» **Problem to solve**
Every entry, from first to last, is to be written out exactly.

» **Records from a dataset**
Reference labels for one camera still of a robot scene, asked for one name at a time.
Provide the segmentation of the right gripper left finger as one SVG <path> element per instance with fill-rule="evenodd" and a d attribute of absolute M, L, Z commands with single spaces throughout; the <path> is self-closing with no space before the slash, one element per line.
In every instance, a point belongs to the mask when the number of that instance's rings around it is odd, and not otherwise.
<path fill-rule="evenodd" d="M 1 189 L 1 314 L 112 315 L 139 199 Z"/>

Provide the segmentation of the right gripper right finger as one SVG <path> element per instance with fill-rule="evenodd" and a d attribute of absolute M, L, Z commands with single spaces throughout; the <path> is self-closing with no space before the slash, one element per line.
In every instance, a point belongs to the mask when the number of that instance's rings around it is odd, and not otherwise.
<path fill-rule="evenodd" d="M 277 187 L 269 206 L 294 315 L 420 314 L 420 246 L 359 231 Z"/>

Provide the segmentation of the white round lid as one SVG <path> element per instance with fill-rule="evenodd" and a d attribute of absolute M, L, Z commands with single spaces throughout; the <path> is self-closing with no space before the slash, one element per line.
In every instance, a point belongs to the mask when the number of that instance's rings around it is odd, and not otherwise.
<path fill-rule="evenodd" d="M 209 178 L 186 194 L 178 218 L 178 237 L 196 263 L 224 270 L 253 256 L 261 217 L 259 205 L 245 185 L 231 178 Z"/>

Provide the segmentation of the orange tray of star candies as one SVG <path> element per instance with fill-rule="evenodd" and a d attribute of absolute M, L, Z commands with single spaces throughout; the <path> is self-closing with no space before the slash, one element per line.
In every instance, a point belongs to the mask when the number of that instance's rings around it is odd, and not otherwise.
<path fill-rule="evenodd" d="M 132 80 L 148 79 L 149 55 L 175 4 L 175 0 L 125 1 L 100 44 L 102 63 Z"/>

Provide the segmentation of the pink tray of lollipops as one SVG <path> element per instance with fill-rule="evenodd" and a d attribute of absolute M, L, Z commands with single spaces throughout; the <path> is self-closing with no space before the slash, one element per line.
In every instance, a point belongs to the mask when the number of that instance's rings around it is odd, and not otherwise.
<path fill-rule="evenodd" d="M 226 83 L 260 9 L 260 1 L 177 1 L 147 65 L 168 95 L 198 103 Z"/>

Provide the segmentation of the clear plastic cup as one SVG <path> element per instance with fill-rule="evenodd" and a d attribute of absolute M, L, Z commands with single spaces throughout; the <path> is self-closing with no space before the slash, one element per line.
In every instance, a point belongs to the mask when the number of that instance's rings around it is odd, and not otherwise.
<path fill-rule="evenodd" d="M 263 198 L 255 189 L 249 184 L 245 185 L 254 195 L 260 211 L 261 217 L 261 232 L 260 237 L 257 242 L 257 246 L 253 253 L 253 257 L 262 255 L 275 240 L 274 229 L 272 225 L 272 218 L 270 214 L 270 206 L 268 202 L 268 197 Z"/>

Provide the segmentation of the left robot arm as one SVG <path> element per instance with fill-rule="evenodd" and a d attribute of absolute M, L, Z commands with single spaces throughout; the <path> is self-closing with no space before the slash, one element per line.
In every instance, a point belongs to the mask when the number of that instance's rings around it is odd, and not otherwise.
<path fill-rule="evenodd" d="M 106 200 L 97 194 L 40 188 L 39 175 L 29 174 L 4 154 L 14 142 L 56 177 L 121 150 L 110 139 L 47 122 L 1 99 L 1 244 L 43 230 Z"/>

» **Solution for this task**
Reference labels for one camera still of a robot scene, asked for one name at a time.
Provide the segmentation of the right gripper left finger as one SVG <path> element per instance with fill-rule="evenodd" and a d attribute of absolute M, L, Z commands with single spaces throughout; the <path> is self-closing with no space before the slash, one element per line.
In every instance, a point belongs to the mask when the number of that instance's rings around it is odd, and not otherwise.
<path fill-rule="evenodd" d="M 1 189 L 1 314 L 112 315 L 139 199 Z"/>

Provide the segmentation of the right gripper right finger as one SVG <path> element per instance with fill-rule="evenodd" and a d attribute of absolute M, L, Z commands with single spaces throughout; the <path> is self-closing with no space before the slash, one element per line.
In every instance, a point belongs to the mask when the number of that instance's rings around it is odd, and not otherwise.
<path fill-rule="evenodd" d="M 277 187 L 269 206 L 294 315 L 420 314 L 420 246 L 359 231 Z"/>

Provide the segmentation of the white round lid as one SVG <path> element per instance with fill-rule="evenodd" and a d attribute of absolute M, L, Z commands with single spaces throughout; the <path> is self-closing with no space before the slash, one element per line.
In every instance, a point belongs to the mask when the number of that instance's rings around it is odd, and not otherwise.
<path fill-rule="evenodd" d="M 209 178 L 186 194 L 178 218 L 178 237 L 196 263 L 224 270 L 253 256 L 261 217 L 259 205 L 245 185 L 231 178 Z"/>

Provide the segmentation of the orange tray of star candies as one SVG <path> element per instance with fill-rule="evenodd" and a d attribute of absolute M, L, Z commands with single spaces throughout; the <path> is self-closing with no space before the slash, one element per line.
In every instance, a point belongs to the mask when the number of that instance's rings around it is odd, and not otherwise.
<path fill-rule="evenodd" d="M 132 80 L 148 79 L 149 55 L 175 4 L 175 0 L 125 1 L 100 44 L 102 63 Z"/>

Provide the segmentation of the pink tray of lollipops as one SVG <path> element per instance with fill-rule="evenodd" and a d attribute of absolute M, L, Z commands with single spaces throughout; the <path> is self-closing with no space before the slash, one element per line.
In every instance, a point belongs to the mask when the number of that instance's rings around it is odd, and not otherwise.
<path fill-rule="evenodd" d="M 226 83 L 260 9 L 260 1 L 177 1 L 147 65 L 168 95 L 198 103 Z"/>

Provide the segmentation of the clear plastic cup as one SVG <path> element per instance with fill-rule="evenodd" and a d attribute of absolute M, L, Z commands with single spaces throughout; the <path> is self-closing with no space before the slash, one element per line.
In every instance, a point belongs to the mask when the number of that instance's rings around it is odd, and not otherwise.
<path fill-rule="evenodd" d="M 263 198 L 255 189 L 249 184 L 245 185 L 254 195 L 260 211 L 261 217 L 261 232 L 260 237 L 257 242 L 257 246 L 253 253 L 253 257 L 262 255 L 275 240 L 274 229 L 272 225 L 272 218 L 270 214 L 270 206 L 268 202 L 268 197 Z"/>

Provide the segmentation of the left robot arm as one SVG <path> element per instance with fill-rule="evenodd" and a d attribute of absolute M, L, Z commands with single spaces throughout; the <path> is self-closing with no space before the slash, one element per line.
In every instance, a point belongs to the mask when the number of that instance's rings around it is odd, and not otherwise.
<path fill-rule="evenodd" d="M 106 200 L 97 194 L 40 188 L 39 175 L 29 174 L 4 154 L 14 142 L 56 177 L 121 150 L 110 139 L 47 122 L 1 99 L 1 244 L 43 230 Z"/>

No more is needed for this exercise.